Мастер вооружился клещами, ловко подцепил за хвостовик нагретую в горне заготовку в форме топора, положил ее на наковальню, быстро осмотрел с нескольких сторон и несильно ударил молотом пару раз, после чего осмотрел ее еще раз и снова отправил в центр горна. Отложил инструмент, потянул за рукоять мехов, и по округе вновь разлился низкий шипящий звук нагнетаемого воздуха.

«Ладно, это выглядит, как лучший вариант. По крайней мере, сумею работой заплатить за помощь»

Набрав в легкие воздуха, Алан шагнул вперед и негромко окликнул мастера:

– Доброй ночи!

Кузнец обернулся и бросил на чужака изучающий взгляд, щурясь. Алан подошел ближе, чтобы его можно было лучше разглядеть в отсветах танцующих огоньков, и приветственно махнул рукой.

– И ты будь здоров, путник. – Голос у мужчины был приглушённый и низкий. Алан облегчённо выдохнул, поняв, что проблем с языком у него всё-таки нет. Однако теперь стоило подумать, кем назваться и какую историю придумать. Не говорить же, что он попал в свой собственный мир по велению непонятно кого?

В этот момент в груди неприятно кольнуло: а как же родной мир? Родители? Что они подумают, когда не обнаружат сына в собственной постели? Конечно, нельзя полностью исключать вероятность, к примеру, комы, но это тоже такой себе вариант. Можно ли как-то вернуться назад? Все эти вопросы и мысли в моменте настолько вскружили голову, что Алана замутило, а его сердце начало бешено отбивать чечётку.

«Как вовремя!», – успел подумать он, прежде чем схватиться за воздух и неловко упасть, распластавшись на траве.

– Ты чего там, ранен? – прозвучал над ухом обеспокоенный голос. Мужчина присел рядом, опасливо огляделся вокруг и внимательно посмотрел в глаза Алану. От подскочившего давления зрение немного плыло, голова неприятно кружилась.

– Нор… Нормально, голова закружилась с голоду, – ляпнул Алан первое, что пришло в голову.

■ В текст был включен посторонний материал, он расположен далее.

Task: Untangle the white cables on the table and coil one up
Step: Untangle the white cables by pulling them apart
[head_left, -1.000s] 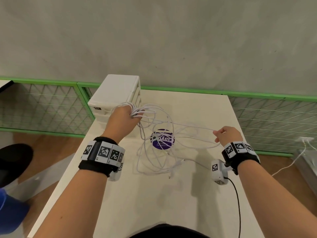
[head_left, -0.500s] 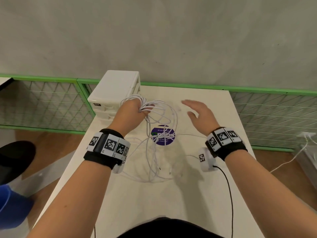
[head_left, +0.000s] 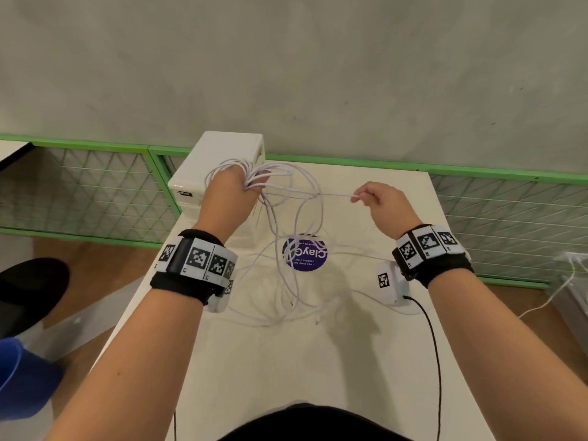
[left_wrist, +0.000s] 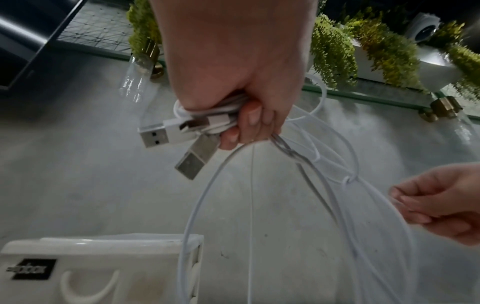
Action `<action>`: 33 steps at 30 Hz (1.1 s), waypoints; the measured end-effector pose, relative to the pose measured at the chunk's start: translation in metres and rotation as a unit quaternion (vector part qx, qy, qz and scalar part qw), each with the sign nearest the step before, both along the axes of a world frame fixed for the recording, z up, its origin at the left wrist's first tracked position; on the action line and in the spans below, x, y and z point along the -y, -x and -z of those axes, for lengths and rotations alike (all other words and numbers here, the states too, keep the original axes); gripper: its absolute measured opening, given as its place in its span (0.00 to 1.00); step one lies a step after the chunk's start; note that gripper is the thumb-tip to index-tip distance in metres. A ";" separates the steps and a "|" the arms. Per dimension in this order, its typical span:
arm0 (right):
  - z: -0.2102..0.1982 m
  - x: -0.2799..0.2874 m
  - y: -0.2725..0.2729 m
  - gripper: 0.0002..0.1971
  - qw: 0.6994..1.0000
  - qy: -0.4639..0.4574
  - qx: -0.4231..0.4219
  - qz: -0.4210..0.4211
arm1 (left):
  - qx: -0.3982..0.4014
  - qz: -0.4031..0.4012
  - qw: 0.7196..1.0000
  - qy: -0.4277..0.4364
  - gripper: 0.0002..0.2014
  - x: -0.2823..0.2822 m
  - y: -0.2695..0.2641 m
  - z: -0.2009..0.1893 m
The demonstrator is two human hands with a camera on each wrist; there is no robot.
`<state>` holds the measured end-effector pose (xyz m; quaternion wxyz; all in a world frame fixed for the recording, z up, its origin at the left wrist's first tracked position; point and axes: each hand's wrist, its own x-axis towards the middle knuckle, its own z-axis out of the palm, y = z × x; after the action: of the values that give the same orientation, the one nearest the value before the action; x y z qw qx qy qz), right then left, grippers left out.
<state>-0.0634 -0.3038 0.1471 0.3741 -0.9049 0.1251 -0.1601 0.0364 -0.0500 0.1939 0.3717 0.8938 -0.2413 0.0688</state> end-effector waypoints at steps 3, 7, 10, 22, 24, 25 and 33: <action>0.016 0.032 0.013 0.12 0.993 0.031 -0.001 0.116 | 0.008 -0.029 0.999 0.032 0.18 -0.009 -0.005 0.000; 0.035 0.059 0.031 0.14 0.969 0.018 -0.056 0.239 | 0.012 -0.049 0.997 0.058 0.20 -0.015 -0.008 -0.004; 0.043 0.060 0.039 0.14 0.960 0.010 -0.067 0.270 | -0.002 -0.049 0.997 0.065 0.20 -0.012 -0.006 -0.003; -0.002 -0.008 -0.006 0.10 0.997 0.016 0.075 0.024 | -0.082 0.020 0.993 0.078 0.20 0.024 0.017 -0.004; -0.009 -0.022 -0.008 0.11 0.995 -0.052 0.085 -0.020 | -0.093 0.025 0.991 0.094 0.18 0.027 0.020 -0.008; -0.011 -0.025 -0.009 0.12 0.993 -0.074 0.088 -0.029 | -0.095 0.023 0.990 0.101 0.18 0.027 0.021 -0.011; -0.013 -0.038 0.008 0.08 0.964 -0.202 0.174 0.022 | -0.138 0.015 0.970 0.197 0.10 0.027 0.022 -0.020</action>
<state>-0.0715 -0.2658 0.1604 0.5614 -0.7659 0.1072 -0.2946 0.0142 -0.0772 0.2141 0.5715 0.7999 -0.1824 -0.0147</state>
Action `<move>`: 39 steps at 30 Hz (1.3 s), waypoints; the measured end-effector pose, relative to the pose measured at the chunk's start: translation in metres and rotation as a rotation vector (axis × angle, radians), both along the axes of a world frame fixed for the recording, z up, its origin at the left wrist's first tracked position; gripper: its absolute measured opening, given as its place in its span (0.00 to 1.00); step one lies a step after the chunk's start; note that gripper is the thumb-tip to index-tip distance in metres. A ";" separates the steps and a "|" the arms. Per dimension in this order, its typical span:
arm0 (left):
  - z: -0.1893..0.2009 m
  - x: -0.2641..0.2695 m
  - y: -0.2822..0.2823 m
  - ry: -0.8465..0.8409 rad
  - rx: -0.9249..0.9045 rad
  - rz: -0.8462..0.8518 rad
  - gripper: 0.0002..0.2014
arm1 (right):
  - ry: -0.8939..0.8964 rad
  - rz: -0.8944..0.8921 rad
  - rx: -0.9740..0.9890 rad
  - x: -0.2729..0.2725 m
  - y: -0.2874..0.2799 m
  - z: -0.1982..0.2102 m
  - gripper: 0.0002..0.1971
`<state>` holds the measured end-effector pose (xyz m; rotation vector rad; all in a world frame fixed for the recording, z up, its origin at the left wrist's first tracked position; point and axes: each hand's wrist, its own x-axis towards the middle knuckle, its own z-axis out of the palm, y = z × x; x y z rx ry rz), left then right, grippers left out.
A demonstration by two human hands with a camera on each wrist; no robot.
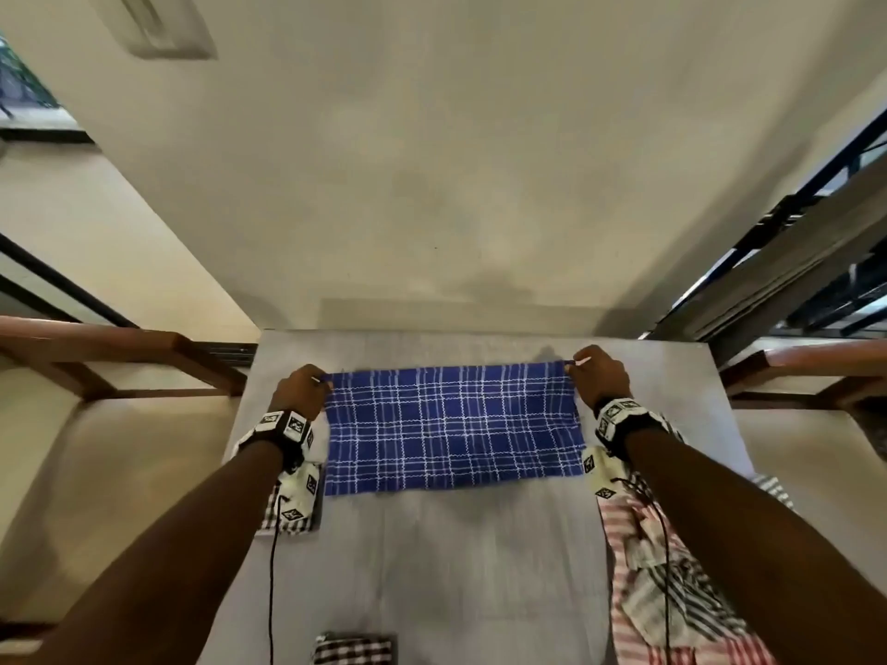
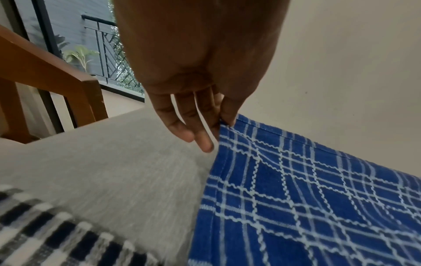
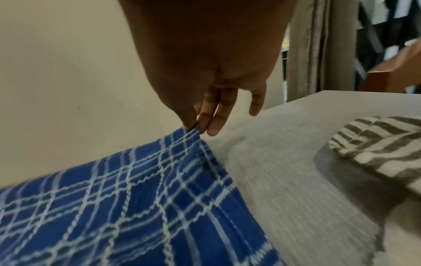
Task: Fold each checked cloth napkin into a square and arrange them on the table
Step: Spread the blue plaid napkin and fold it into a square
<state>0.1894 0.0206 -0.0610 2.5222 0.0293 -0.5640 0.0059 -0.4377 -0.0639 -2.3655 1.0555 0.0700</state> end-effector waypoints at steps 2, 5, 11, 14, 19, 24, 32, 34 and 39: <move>-0.008 -0.003 -0.006 0.009 0.058 0.044 0.15 | 0.067 0.061 -0.092 0.006 0.007 -0.011 0.17; -0.013 -0.032 -0.026 -0.290 0.210 -0.040 0.27 | 0.045 0.176 -0.326 0.002 0.036 -0.021 0.25; -0.050 -0.137 -0.091 -0.391 0.161 -0.463 0.29 | -0.158 0.531 -0.230 -0.025 0.160 -0.044 0.27; -0.070 -0.164 -0.108 -0.360 0.202 -0.500 0.30 | -0.106 0.657 -0.195 -0.038 0.207 -0.064 0.30; -0.080 -0.170 -0.108 -0.328 0.272 -0.505 0.33 | 0.024 0.658 -0.244 -0.047 0.199 -0.072 0.35; -0.074 -0.169 -0.108 -0.303 0.248 -0.489 0.35 | 0.086 0.457 -0.248 -0.071 0.129 -0.073 0.36; -0.070 -0.168 -0.107 -0.258 0.289 -0.509 0.36 | 0.102 0.432 -0.259 -0.082 0.107 -0.059 0.37; -0.068 -0.170 -0.109 -0.260 0.297 -0.490 0.36 | 0.049 0.542 -0.225 -0.071 0.138 -0.055 0.36; -0.064 -0.179 -0.117 -0.333 0.285 -0.575 0.33 | 0.057 0.647 -0.158 -0.060 0.201 -0.065 0.34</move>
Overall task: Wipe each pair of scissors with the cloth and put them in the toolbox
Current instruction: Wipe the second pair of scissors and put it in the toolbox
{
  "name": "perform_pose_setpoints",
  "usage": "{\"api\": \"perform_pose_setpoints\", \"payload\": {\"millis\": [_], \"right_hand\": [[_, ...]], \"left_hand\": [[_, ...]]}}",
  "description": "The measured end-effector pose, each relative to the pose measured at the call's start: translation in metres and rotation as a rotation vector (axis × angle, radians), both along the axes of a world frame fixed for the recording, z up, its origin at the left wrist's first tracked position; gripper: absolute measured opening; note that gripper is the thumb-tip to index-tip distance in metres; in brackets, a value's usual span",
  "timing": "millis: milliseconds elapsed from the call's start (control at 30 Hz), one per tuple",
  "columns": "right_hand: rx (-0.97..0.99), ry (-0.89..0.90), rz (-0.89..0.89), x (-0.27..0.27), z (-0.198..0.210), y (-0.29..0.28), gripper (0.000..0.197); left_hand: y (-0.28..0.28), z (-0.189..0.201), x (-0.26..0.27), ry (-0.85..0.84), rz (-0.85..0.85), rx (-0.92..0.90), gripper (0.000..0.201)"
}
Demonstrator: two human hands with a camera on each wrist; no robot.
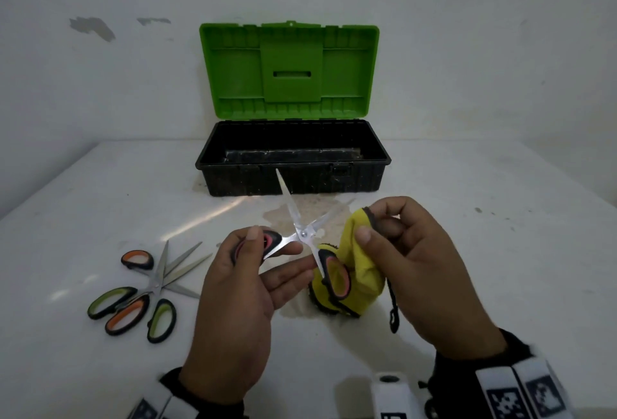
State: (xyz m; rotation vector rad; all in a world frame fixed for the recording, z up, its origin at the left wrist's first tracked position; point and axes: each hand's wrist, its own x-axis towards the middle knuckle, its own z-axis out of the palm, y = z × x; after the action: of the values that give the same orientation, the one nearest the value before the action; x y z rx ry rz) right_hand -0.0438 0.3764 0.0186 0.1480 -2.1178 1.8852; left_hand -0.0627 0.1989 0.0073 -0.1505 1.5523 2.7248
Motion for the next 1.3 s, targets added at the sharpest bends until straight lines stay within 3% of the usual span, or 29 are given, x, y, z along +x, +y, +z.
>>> {"api": "perform_pose_setpoints", "payload": {"millis": [200, 567, 933, 1067, 1300], "right_hand": [[0.062, -0.008, -0.050, -0.005, 0.001, -0.009, 0.010], [0.418, 0.085, -0.229, -0.012, 0.005, -0.017, 0.005], [0.467, 0.165, -0.363, -0.013, 0.005, -0.019, 0.012], [0.499, 0.167, -0.300, -0.010, 0.004, -0.025, 0.012], [0.456, 0.159, -0.350, -0.016, 0.002, -0.019, 0.013]], "left_hand": [[0.002, -0.007, 0.000, 0.005, -0.040, 0.032, 0.024], [0.002, -0.006, 0.006, 0.140, -0.072, -0.064, 0.032], [0.001, -0.005, 0.009, 0.187, -0.051, -0.137, 0.034], [-0.002, -0.005, 0.009, 0.190, -0.037, -0.155, 0.035], [-0.003, -0.003, 0.009, 0.199, -0.038, -0.163, 0.036]]}}
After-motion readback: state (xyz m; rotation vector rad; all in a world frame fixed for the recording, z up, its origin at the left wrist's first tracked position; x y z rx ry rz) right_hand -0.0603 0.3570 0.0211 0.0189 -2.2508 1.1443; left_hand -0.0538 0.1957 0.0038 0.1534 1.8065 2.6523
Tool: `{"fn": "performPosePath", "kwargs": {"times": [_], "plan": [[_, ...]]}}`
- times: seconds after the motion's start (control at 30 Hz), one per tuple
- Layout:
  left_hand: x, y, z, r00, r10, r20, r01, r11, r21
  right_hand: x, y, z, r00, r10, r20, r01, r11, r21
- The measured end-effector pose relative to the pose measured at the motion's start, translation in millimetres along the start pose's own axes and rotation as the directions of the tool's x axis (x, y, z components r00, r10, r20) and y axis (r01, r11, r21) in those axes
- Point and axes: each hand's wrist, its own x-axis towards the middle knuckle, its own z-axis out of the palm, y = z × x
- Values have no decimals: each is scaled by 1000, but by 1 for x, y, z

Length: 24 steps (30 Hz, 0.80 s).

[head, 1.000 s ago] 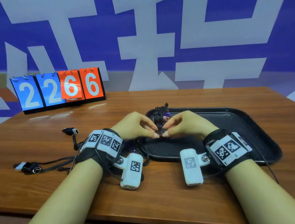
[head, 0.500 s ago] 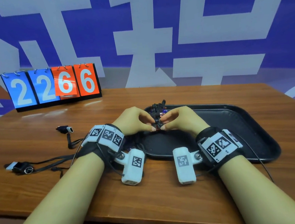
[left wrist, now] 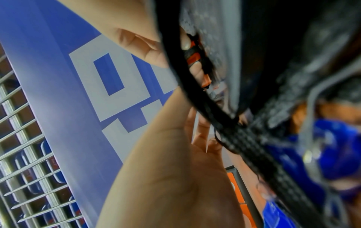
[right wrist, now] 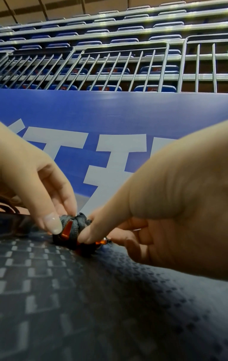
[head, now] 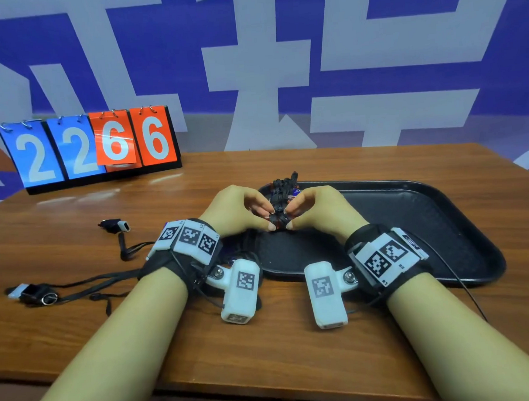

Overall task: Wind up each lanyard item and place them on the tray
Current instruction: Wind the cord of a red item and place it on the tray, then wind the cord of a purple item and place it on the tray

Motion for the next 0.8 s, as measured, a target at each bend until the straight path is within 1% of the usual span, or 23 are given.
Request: {"fn": "performPosePath", "kwargs": {"times": [0.1,0.27,0.4,0.47,0.53,0.6,0.67,0.7,0.73,0.8], "plan": [[-1,2,0,1000,-20,5,20,1000,-12,0,0,0,1000,-2,-2,2,1000,-2],[-5,5,-2,999,-25,29,26,999,-31,-1,0,-1,999,-23,-24,24,998,55],[-10,5,-5,1000,-8,0,8,1000,-26,-2,0,-3,999,-18,-35,20,997,80],[-12,5,-6,999,-21,-25,20,999,-48,-4,0,-4,999,-31,-32,35,994,100],[-16,5,-8,997,-35,-68,31,997,-70,-7,-4,-5,997,-66,-47,71,990,124],[-21,5,-12,993,-39,-111,30,996,-81,-10,-10,-6,989,-130,-73,140,978,154],[-28,6,-16,991,-43,-124,29,993,-112,-14,-18,-9,978,-192,-80,204,962,184],[-32,8,-20,991,-42,-128,26,992,-124,-17,-23,-11,975,-214,-61,222,954,200],[-38,8,-24,990,-44,-135,26,991,-134,-20,-28,-10,974,-226,-16,224,952,209],[-45,9,-32,988,-53,-148,28,986,-163,-26,-36,-9,969,-219,118,197,965,171]]}}
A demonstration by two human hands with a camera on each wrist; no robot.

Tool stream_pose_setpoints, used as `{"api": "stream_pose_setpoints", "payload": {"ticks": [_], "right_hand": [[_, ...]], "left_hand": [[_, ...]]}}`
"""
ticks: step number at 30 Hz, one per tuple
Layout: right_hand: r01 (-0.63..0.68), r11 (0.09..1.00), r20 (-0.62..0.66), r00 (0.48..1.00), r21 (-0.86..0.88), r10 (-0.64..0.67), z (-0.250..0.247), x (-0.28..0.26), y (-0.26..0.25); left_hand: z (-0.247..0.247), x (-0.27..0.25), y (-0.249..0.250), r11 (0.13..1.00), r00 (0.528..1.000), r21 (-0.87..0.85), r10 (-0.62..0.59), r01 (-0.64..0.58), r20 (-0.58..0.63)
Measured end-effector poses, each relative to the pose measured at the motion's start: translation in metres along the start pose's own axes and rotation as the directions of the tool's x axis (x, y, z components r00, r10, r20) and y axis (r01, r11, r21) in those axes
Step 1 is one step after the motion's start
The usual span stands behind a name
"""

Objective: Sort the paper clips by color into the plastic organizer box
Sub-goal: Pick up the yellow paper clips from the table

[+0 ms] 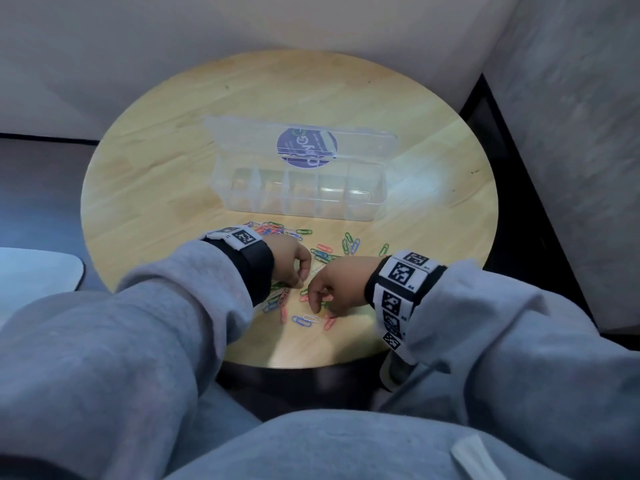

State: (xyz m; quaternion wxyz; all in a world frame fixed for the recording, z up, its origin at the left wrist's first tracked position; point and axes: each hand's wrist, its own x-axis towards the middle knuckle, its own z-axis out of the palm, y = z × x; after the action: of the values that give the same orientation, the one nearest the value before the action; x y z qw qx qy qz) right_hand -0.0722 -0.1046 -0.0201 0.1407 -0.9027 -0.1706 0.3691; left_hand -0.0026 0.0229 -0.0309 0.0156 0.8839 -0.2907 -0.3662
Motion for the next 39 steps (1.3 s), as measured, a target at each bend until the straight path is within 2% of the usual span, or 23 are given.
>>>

– Ты из попрошаек что ли будешь? – В голосе кузнеца зазвенела сталь, он нахмурился и пригладил аккуратную большую бороду.

– Нет, – мотнул головой Алан и поморщился. – Кузнец странствующий, заблудился несколько дней назад, не ел ничего.

– Вот оно что, – задумчиво ответил мужчина. – Ну, пойдем, что ли, в дом. В себя придешь. Погоди немного.

Кузнец поднялся, вернулся к горну, разгреб кочергой угли и положил поковку на край, где огоньки уже почти погасли, затем помог Алану встать на ноги, бросив мимолетный взгляд на натруженные руки, и провёл к дому.

Внутри было довольно темно: большая комната встретила Алана тусклым светом нескольких свечей на добротных железных подсвечниках, собирающих стекающий воск, массивным дощатым столом с двумя лавками, каменной печью, отдалённо напомнившей Алану старинные русские печи, да высокой двухместной кроватью. На ней сидела светловолосая женщина в длинном простом платье не то серого, не то коричневого цвета.

– Садись, – приказным тоном велел кузнец. Он подошел к женщине, что-то шепнул ей на ухо, и та, кивнув, отправилась к печи.

«Жена, наверное», – на автомате подумал Алан, присаживаясь с края скамьи. Ноги потряхивало от напряжения, будто мышцы переплелись в твердые стальные канаты, которые пронзали тысячи колючих иголок.

Женщина отодвинула в сторону полукруглую заслонку, закрывающую нутро печи, и длинной железной рогатиной подтащила к себе большой глиняный горшок. Достав с полки глубокую миску, она доверху наполнила её чем-то вроде каши, поставила ее перед Аланом и положила на стол деревянную ложку. Каша пахла незнакомо, но очень уж приятно, и парень, благодарно кивнув, набросился на еду. Однако вскоре, когда тарелка опустела, вместо приятного чувства насыщения живот скрутила острая резь. Такое бывало, когда Алан за работой пропускал несколько приемов пищи, а вечером набивал желудок доверху.